» **Dataset excerpt**:
/---

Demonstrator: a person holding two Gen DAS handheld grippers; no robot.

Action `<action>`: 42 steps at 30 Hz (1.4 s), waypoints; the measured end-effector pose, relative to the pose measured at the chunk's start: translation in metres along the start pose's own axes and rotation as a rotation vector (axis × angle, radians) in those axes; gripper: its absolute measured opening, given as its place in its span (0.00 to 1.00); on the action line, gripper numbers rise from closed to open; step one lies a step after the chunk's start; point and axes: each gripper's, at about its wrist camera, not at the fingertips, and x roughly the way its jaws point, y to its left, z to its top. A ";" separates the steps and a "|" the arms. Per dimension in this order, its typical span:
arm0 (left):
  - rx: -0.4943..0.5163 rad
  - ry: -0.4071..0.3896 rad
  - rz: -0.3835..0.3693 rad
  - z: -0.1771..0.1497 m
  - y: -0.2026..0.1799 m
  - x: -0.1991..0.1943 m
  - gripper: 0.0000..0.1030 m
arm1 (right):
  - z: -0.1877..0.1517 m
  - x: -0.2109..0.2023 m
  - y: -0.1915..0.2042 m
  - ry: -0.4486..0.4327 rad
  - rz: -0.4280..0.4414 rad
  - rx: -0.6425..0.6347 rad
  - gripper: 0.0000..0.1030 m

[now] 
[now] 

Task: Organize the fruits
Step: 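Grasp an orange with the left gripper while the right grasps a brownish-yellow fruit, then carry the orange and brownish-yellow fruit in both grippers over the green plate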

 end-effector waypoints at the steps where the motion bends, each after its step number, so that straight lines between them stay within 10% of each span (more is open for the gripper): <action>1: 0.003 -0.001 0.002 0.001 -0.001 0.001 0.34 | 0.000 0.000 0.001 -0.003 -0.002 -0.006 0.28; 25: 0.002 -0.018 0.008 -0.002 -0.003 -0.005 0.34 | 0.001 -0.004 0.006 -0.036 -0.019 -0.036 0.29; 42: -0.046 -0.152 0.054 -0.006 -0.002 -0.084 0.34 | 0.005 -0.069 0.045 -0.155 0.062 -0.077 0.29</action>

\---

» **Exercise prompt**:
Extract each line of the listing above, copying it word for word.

» **Response**:
Demonstrator: a person holding two Gen DAS handheld grippers; no robot.

Action `<action>`: 42 steps at 30 Hz (1.4 s), waypoints; the measured end-effector pose, relative to the pose measured at the chunk's start: translation in metres along the start pose's own axes and rotation as a rotation vector (axis × angle, radians) in those axes; gripper: its absolute measured opening, given as its place in its span (0.00 to 1.00); on the action line, gripper numbers rise from closed to open; step one lies a step after the chunk's start; point and axes: each gripper's, at about its wrist camera, not at the fingertips, and x roughly the way its jaws point, y to its left, z to its top. A ";" separates the steps and a "|" the arms. Per dimension in this order, its typical span:
arm0 (left):
  - rx: -0.4943..0.5163 rad
  - ry: -0.4071..0.3896 rad
  - rz: -0.3835..0.3693 rad
  - z: -0.1771..0.1497 m
  - y: -0.2026..0.1799 m
  - x: -0.1991..0.1943 m
  - gripper: 0.0000..0.1030 m
arm1 (right):
  - z: -0.1877..0.1517 m
  - x: -0.2109..0.2023 m
  - y: -0.1915..0.2042 m
  - ry: -0.4486..0.4327 rad
  - rz: -0.4280..0.4414 rad
  - rx: -0.6425..0.6347 rad
  - gripper: 0.0000..0.1030 m

[now] 
[now] 

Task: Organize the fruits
Step: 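Grasp an orange with the left gripper while the right grasps a brownish-yellow fruit, then carry the orange and brownish-yellow fruit in both grippers over the green plate
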
 end-effector waypoints at the steps where the motion bends, each after its step number, so that straight lines between them stay within 10% of each span (more is open for the gripper): <action>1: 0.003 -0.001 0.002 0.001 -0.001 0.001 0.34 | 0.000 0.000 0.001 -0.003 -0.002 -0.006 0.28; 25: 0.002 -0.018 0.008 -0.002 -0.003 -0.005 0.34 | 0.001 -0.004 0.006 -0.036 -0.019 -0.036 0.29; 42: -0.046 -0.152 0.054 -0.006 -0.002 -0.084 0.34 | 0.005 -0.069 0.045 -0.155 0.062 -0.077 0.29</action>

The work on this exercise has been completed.